#### Task to complete:
Leaving out the pictures, return each line of the entries from the first through the line with "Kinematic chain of", and only those lines.

#### Stored data:
::::
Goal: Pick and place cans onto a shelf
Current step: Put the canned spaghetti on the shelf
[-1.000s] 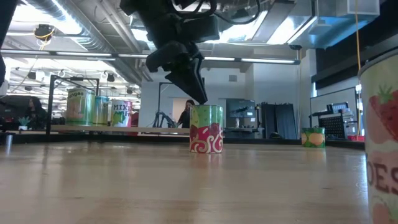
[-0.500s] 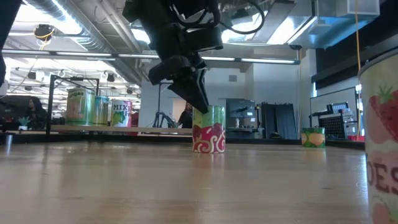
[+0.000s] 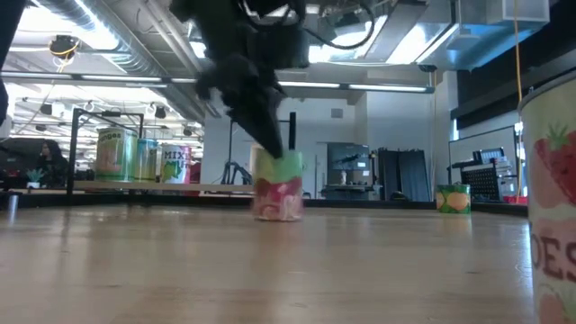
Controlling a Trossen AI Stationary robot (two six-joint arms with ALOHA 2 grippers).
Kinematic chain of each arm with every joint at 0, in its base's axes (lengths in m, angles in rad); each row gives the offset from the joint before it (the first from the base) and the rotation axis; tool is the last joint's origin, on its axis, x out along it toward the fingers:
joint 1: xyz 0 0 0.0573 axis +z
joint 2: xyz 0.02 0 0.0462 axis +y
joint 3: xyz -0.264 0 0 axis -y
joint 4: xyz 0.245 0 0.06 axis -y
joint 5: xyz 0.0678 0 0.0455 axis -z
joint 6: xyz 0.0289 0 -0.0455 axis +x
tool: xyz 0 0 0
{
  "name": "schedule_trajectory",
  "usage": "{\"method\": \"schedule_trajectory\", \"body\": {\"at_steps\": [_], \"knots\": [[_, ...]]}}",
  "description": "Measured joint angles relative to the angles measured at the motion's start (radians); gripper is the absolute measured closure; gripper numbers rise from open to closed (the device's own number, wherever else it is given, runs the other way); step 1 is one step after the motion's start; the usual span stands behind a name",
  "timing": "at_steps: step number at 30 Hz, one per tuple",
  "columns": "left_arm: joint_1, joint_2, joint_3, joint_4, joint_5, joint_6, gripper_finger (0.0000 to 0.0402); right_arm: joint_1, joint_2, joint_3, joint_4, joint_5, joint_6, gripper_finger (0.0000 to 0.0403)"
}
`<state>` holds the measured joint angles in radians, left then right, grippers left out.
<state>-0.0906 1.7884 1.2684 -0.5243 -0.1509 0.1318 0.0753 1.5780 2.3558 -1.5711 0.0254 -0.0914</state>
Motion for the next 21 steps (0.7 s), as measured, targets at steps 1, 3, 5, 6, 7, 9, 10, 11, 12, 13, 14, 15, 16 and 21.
{"method": "schedule_trajectory", "body": {"at_steps": [1, 3, 5, 6, 7, 9, 10, 11, 12, 13, 14, 15, 16, 21], "knots": [[-0.002, -0.011, 0.01, -0.017, -0.003, -0.003, 0.0398, 0.0, 0.0, 0.0, 0.0, 0.0, 0.0, 0.0357], [-0.005, -0.04, 0.04, -0.088, -0.023, -0.022, 0.0399, 0.0, 0.0, 0.0, 0.0, 0.0, 0.0, 0.0357], [-0.003, -0.071, 0.077, -0.152, -0.055, -0.033, 0.0399, 0.0, 0.0, 0.0, 0.0, 0.0, 0.0, 0.0357], [-0.003, -0.086, 0.094, -0.207, -0.078, -0.044, 0.0399, 0.0, 0.0, 0.0, -0.002, 0.0, -0.003, 0.0357], [-0.003, -0.097, 0.115, -0.252, -0.105, -0.055, 0.0399, 0.0, 0.0, 0.0, -0.001, 0.0, -0.006, 0.0357], [0.0, -0.119, 0.15, -0.299, -0.14, -0.077, 0.04, 0.0, 0.0, 0.0, -0.001, 0.0, -0.007, 0.0357], [0.002, -0.132, 0.166, -0.342, -0.152, -0.092, 0.04, 0.0, 0.0, 0.0, -0.001, 0.0, -0.008, 0.0357], [0.006, -0.143, 0.183, -0.382, -0.172, -0.111, 0.04, 0.0, 0.0, 0.0, 0.0, 0.001, -0.011, 0.0357], [0.013, -0.154, 0.199, -0.405, -0.18, -0.132, 0.04, 0.0, 0.0, 0.0, 0.0, 0.003, -0.015, 0.0357], [0.021, -0.165, 0.21, -0.432, -0.189, -0.155, 0.04, 0.0, 0.0, 0.0, 0.0, 0.004, -0.019, 0.0357], [0.03, -0.176, 0.219, -0.466, -0.201, -0.181, 0.04, 0.0, 0.0, 0.0, 0.0, 0.007, -0.022, 0.0357], [0.042, -0.187, 0.223, -0.495, -0.213, -0.206, 0.04, 0.0, 0.0, 0.0, 0.0, 0.008, -0.022, 0.0357], [0.055, -0.198, 0.223, -0.511, -0.214, -0.235, 0.0401, 0.0, 0.0, 0.0, 0.0, 0.008, -0.022, 0.0357], [0.123, -0.248, 0.223, -0.623, -0.236, -0.359, 0.0401, 0.0, 0.0, 0.0, 0.0, 0.008, -0.023, 0.0357]]}}
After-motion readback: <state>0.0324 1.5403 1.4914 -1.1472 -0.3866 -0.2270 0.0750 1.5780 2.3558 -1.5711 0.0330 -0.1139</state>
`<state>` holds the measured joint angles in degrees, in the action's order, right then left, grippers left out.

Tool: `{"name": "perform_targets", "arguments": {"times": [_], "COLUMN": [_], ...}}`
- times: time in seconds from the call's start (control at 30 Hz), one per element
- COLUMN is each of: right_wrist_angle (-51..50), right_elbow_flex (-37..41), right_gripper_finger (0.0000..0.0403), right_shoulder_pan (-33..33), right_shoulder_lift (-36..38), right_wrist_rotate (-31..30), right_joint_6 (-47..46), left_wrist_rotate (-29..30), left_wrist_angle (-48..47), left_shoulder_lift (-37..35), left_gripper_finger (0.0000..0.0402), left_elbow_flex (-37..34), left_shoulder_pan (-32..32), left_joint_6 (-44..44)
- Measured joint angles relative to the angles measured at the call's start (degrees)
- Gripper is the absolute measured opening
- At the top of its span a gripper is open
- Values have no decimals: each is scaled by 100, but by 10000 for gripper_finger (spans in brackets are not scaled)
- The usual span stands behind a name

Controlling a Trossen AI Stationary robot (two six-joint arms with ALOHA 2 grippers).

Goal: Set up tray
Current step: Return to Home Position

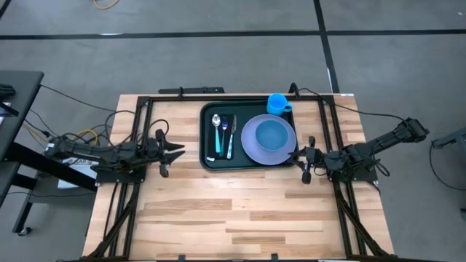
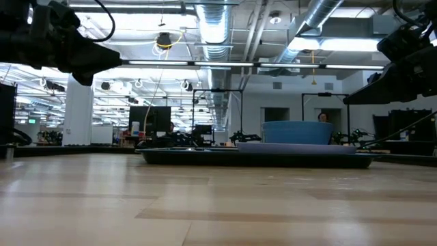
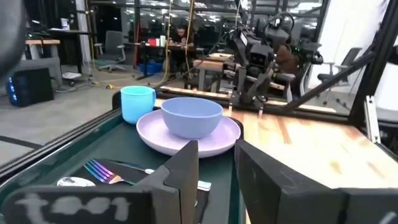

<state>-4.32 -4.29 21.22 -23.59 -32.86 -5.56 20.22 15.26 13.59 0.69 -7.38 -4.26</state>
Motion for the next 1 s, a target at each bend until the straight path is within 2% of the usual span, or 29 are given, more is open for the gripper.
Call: {"name": "perform_targets", "arguments": {"times": [0.23,0.4,1.0], "right_wrist_angle": [0,0,0], "right_elbow_flex": [0,0,0], "right_gripper_finger": [107,107,107], "right_shoulder_pan": [-1,-1,1], "right_shoulder_lift": [0,0,2], "right_wrist_rotate": [0,0,0], "right_joint_6": [0,0,0], "left_wrist_rotate": [-152,-155,-175], "left_wrist_angle": [-585,-1098,-1132], "left_shoulder_lift": [-212,-208,-149], "left_gripper_finger": [94,94,94], "left_elbow_flex": [0,0,2], "left_shoulder_pan": [0,0,0], "left_joint_6": [-751,-666,-607]}}
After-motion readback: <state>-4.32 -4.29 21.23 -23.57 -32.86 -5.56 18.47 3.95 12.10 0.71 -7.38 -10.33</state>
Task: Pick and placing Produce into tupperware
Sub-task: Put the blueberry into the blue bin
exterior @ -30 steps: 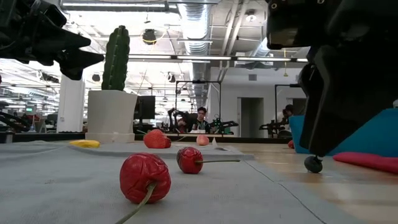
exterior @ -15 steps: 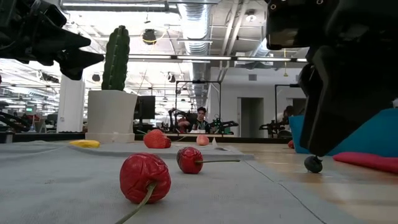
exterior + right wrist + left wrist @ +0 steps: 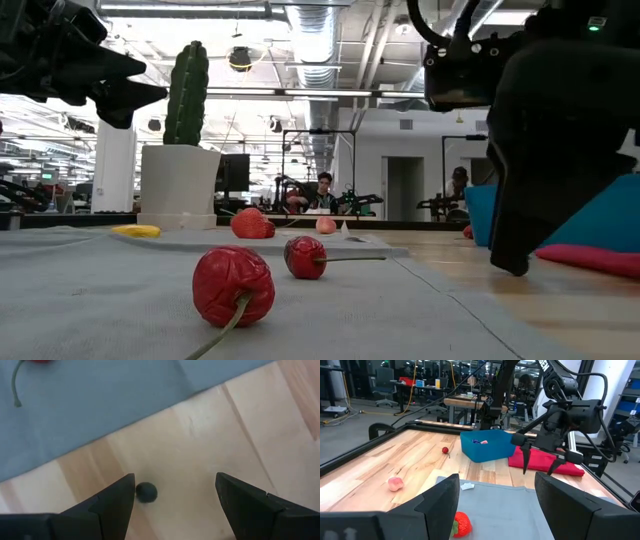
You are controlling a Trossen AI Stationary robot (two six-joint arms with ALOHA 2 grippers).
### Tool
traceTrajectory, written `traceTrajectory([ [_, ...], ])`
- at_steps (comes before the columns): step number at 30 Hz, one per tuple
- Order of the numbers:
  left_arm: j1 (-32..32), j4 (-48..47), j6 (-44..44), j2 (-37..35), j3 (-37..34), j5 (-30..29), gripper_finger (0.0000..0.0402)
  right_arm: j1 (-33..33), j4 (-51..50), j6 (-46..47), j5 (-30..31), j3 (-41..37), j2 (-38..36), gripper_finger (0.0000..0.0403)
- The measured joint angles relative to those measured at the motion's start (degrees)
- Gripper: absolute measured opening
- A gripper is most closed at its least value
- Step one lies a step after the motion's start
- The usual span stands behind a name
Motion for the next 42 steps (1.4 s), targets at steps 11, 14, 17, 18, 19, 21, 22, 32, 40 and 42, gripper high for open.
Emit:
traceTrajectory([
  [11,0.00,0.00,-0.01,0.01,0.00,0.00,0.0249,0.27,0.65,0.90,-1.66,0.00,0.00,0.0288],
  [14,0.00,0.00,0.00,0.01,0.00,0.00,0.0249,0.26,0.82,0.81,-1.62,0.00,-0.02,0.0263],
  [17,0.00,0.00,0.00,0.00,0.00,0.00,0.0249,0.27,0.98,0.52,-1.63,0.02,0.00,0.0231],
  [18,-0.02,0.00,-0.01,0.00,0.00,0.00,0.0249,0.27,1.00,0.44,-1.62,0.02,-0.02,0.0220],
  [19,0.00,0.00,-0.01,0.00,0.00,0.00,0.0249,0.27,0.98,0.43,-1.62,0.02,-0.01,0.0208],
  [21,-0.01,0.00,0.00,0.00,0.00,0.00,0.0249,0.27,0.99,-0.08,-1.59,0.02,0.00,0.0187],
  [22,-0.01,0.00,0.00,0.00,0.00,0.00,0.0249,0.27,0.99,-0.10,-1.57,0.02,0.00,0.0177],
  [32,0.00,0.00,-0.02,0.00,0.00,0.00,0.0249,0.01,0.96,-1.60,-1.72,0.02,-0.01,0.0110],
  [40,0.00,0.00,0.00,0.00,0.00,0.00,0.0249,-0.21,0.97,-2.65,-1.72,0.07,-0.02,0.0085],
  [42,-0.01,0.00,0.02,0.00,0.00,0.00,0.0249,-0.55,1.02,-3.38,-1.74,0.07,-0.05,0.0084],
])
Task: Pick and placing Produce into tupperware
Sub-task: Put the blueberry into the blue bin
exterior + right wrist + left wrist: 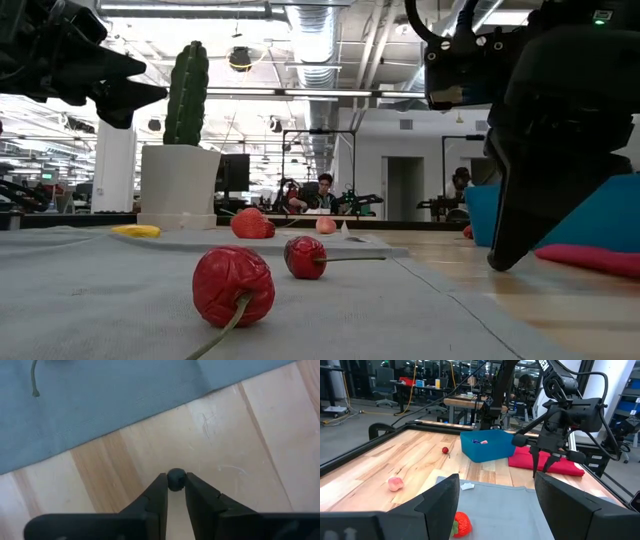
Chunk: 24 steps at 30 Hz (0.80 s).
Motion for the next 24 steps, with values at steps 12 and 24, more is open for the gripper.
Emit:
traceTrajectory([
  [12,-0.01,-0.02,0.00,0.00,0.00,0.00,0.0249,-5.72,11.69,-15.48,-0.19,3.14,-0.17,0.0084],
  [24,-0.01,-0.61,0.35,0.02,0.02,0.04,0.0249,-10.30,12.27,-28.46,-0.45,12.34,-0.17,0.0082],
])
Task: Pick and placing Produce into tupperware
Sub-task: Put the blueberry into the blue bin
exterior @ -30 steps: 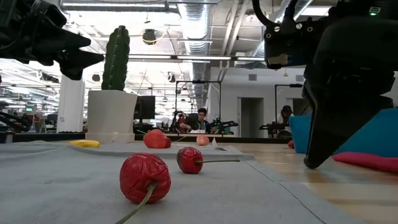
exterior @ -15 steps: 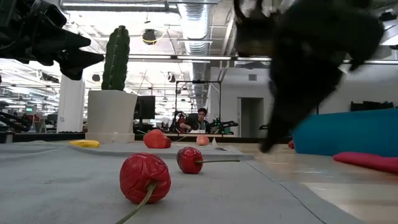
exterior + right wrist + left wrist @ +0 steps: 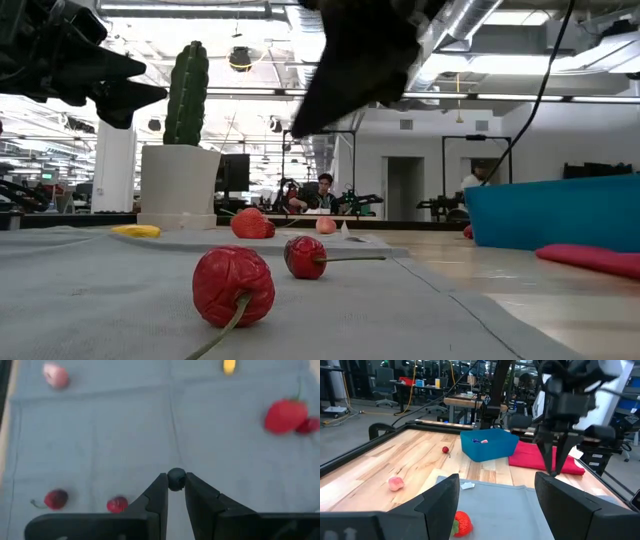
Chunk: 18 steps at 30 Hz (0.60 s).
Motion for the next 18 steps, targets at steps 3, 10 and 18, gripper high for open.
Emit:
traceTrajectory([
  [3,0.02,-0.07,0.24,0.00,0.02,0.00,0.0249,-0.72,2.98,-3.24,0.12,1.88,0.00,0.0082],
  [10,0.02,-0.16,-0.02,0.00,0.02,0.00,0.0249,-1.89,8.03,-9.79,0.16,3.91,-2.78,0.0082],
  [18,0.02,-0.26,0.29,0.00,0.02,0.00,0.0249,-1.75,9.15,-13.99,0.41,3.81,-11.30,0.0082],
])
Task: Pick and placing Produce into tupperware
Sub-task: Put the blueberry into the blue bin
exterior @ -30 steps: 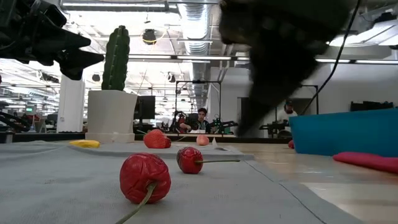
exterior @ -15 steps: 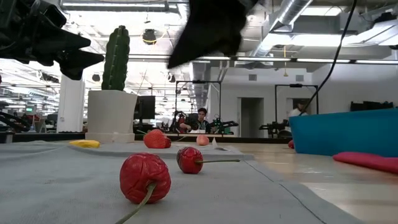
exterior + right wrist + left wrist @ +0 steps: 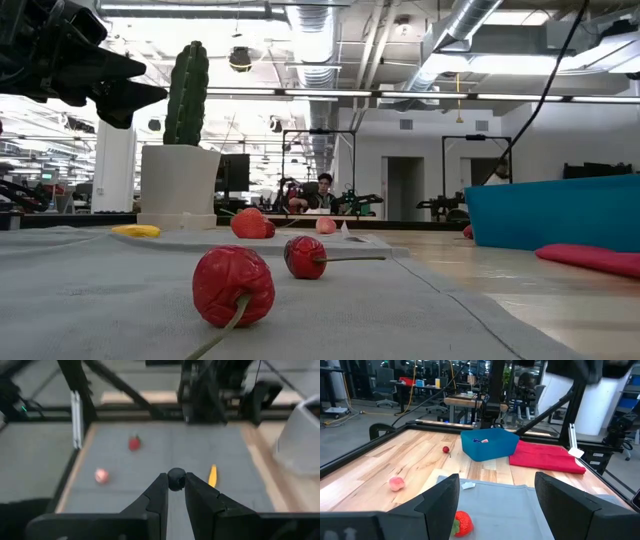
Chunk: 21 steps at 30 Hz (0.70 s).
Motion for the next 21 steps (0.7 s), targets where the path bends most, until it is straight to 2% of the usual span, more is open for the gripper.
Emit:
traceTrajectory([
  [8,0.00,-0.02,-0.02,0.00,0.00,-0.01,0.0249,0.53,-2.25,-1.94,-0.65,-0.04,-7.62,0.0082],
  [15,-0.02,-0.02,0.40,0.00,0.00,-0.02,0.0249,4.87,-4.51,-3.92,-0.33,-0.11,-15.53,0.0081],
  [21,-0.02,-0.04,0.42,0.00,0.00,-0.02,0.0249,7.85,-8.42,-3.63,4.03,-0.11,-23.14,0.0081],
])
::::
#### Output for this task:
Goal: Pick and place cans onto a shelf
Current step: Put the canned spaghetti on the shelf
[-1.000s] 
[-0.500s] 
[+0.000s] 
Controlling a Trossen AI Stationary robot (two six-joint arms with ALOHA 2 grippers).
Kinematic chain of each arm with every joint at 0, in its base's axes (lengths in m, angles in rad); each row gives the offset from the joint before it (the first from the base) and the rotation axis; tool is the last joint's origin, on its axis, x out along it toward the fingers:

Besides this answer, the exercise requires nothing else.